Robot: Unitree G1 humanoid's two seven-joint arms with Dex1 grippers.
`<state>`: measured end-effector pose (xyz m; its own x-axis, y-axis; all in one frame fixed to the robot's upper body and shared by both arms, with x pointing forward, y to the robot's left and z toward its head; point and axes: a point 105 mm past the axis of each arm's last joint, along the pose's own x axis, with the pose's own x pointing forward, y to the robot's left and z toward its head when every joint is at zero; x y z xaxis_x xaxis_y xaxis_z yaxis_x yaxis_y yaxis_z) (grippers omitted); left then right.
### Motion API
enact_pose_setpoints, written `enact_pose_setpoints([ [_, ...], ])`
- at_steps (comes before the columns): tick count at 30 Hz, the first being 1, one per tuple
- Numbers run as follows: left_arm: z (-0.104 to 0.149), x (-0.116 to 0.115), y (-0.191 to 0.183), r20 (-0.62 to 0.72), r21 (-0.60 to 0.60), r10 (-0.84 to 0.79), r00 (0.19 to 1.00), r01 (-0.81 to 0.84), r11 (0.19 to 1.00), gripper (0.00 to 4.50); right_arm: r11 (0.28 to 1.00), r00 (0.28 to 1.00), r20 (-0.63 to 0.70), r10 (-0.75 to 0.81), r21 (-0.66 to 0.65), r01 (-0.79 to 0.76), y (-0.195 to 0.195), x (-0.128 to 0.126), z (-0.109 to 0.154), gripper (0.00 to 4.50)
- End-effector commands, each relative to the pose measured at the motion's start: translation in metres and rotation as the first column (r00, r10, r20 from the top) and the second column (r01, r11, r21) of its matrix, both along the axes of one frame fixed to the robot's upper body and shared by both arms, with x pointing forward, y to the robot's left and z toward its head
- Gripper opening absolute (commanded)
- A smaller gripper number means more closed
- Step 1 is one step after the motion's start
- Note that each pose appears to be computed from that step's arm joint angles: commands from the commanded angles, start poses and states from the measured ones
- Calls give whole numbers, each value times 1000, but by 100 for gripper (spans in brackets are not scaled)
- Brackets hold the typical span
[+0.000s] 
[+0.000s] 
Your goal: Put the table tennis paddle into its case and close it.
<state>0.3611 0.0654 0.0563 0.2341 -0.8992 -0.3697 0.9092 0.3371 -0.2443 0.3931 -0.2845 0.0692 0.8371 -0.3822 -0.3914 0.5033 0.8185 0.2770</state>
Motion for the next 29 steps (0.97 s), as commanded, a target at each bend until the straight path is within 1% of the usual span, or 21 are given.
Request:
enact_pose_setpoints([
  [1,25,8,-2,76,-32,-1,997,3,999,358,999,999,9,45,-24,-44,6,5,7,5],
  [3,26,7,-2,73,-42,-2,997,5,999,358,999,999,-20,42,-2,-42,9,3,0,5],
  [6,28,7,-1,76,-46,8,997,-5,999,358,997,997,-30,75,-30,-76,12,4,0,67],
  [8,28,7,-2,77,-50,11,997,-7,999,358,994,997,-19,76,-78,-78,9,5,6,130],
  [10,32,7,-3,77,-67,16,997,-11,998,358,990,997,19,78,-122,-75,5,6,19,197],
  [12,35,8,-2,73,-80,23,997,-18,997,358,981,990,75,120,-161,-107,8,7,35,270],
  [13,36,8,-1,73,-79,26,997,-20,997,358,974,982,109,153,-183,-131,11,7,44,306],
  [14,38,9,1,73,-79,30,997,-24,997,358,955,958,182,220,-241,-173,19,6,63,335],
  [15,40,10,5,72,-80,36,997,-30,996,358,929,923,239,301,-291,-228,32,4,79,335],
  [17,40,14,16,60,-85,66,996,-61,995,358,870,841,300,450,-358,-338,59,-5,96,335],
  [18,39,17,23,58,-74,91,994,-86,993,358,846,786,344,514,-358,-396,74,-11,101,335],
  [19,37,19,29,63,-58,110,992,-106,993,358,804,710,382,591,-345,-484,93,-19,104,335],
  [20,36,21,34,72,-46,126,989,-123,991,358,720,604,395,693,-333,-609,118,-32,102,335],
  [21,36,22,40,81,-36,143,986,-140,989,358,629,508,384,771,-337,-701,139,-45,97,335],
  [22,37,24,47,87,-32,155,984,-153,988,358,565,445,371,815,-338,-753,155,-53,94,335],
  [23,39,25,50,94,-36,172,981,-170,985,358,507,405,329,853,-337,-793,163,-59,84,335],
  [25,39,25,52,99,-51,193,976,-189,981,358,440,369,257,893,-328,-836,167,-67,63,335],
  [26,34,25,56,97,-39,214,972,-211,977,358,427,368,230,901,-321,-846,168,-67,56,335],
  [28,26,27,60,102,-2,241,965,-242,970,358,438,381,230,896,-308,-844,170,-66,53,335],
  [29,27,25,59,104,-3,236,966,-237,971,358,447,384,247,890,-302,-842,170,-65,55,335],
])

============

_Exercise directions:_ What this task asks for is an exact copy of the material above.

_Answer to this problem:_
Robot: Unitree G1 humanoid's two seven-joint arms with Dex1 grippers.
`<state>`: measured end-effector pose (xyz m; its own x-axis, y-axis; all in one frame fixed to the robot's upper body and shared by both arms, with x pointing forward, y to the robot's left and z toward its head; point and axes: a point 105 mm past the axis of each arm's last joint, along the pose's own x axis, with the pose's own x pointing forward, y to the robot's left and z toward its head when every joint is at zero; x y z xaxis_x xaxis_y xaxis_z yaxis_x yaxis_y yaxis_z) (grippers omitted); left then right.
### Motion API
enact_pose_setpoints, written `enact_pose_setpoints([ [_, ...], ])`
- at_steps (comes before the columns): tick count at 30 Hz, the first being 1, one per tuple
- Numbers run as follows: left_arm: z (-0.104 to 0.149), x (-0.116 to 0.115), y (-0.191 to 0.183), r20 (-0.62 to 0.72), r21 (-0.60 to 0.60), r10 (-0.84 to 0.79), r00 (0.19 to 1.00), r01 (-0.81 to 0.84), r11 (0.19 to 1.00), gripper (0.00 to 4.50); right_arm: r11 (0.28 to 1.00), r00 (0.28 to 1.00), r20 (-0.63 to 0.70), r10 (-0.75 to 0.81), r21 (-0.66 to 0.65), r01 (-0.79 to 0.76), y (-0.195 to 0.195), x (-0.128 to 0.126), z (-0.109 to 0.154), gripper (0.00 to 4.50)
- End-effector commands, each relative to the pose measured at the motion's start: translation in metres and rotation as the first column (r00, r10, r20 from the top) and the second column (r01, r11, r21) of its matrix, both along the axes of one frame fixed to the robot's upper body and shared by both arms, with x pointing forward, y to the robot's left and z toward its head
- Gripper opening absolute (commanded)
- A smaller gripper number means more closed
- Step 1 is one step after the motion's start
- Note that each pose appears to be computed from that step's arm joint angles: commands from the commanded angles, start poses and states from the measured ones
- Calls give whole numbers, each value times 1000, but by 100 for gripper (spans in brackets are not scaled)
- Brackets hold the typical span
[+0.000s] 
[+0.000s] 
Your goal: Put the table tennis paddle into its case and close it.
<state>0.3611 0.0654 0.0563 0.2341 -0.8992 -0.3697 0.9092 0.3371 -0.2443 0.3931 -0.2845 0.0692 0.8371 -0.3822 -0.3914 0.5033 0.8185 0.2770</state>
Motion for the next 29 steps (0.97 s), as commanded, a target at each bend until the straight path is within 1% of the usual span, or 21 are given.
Request:
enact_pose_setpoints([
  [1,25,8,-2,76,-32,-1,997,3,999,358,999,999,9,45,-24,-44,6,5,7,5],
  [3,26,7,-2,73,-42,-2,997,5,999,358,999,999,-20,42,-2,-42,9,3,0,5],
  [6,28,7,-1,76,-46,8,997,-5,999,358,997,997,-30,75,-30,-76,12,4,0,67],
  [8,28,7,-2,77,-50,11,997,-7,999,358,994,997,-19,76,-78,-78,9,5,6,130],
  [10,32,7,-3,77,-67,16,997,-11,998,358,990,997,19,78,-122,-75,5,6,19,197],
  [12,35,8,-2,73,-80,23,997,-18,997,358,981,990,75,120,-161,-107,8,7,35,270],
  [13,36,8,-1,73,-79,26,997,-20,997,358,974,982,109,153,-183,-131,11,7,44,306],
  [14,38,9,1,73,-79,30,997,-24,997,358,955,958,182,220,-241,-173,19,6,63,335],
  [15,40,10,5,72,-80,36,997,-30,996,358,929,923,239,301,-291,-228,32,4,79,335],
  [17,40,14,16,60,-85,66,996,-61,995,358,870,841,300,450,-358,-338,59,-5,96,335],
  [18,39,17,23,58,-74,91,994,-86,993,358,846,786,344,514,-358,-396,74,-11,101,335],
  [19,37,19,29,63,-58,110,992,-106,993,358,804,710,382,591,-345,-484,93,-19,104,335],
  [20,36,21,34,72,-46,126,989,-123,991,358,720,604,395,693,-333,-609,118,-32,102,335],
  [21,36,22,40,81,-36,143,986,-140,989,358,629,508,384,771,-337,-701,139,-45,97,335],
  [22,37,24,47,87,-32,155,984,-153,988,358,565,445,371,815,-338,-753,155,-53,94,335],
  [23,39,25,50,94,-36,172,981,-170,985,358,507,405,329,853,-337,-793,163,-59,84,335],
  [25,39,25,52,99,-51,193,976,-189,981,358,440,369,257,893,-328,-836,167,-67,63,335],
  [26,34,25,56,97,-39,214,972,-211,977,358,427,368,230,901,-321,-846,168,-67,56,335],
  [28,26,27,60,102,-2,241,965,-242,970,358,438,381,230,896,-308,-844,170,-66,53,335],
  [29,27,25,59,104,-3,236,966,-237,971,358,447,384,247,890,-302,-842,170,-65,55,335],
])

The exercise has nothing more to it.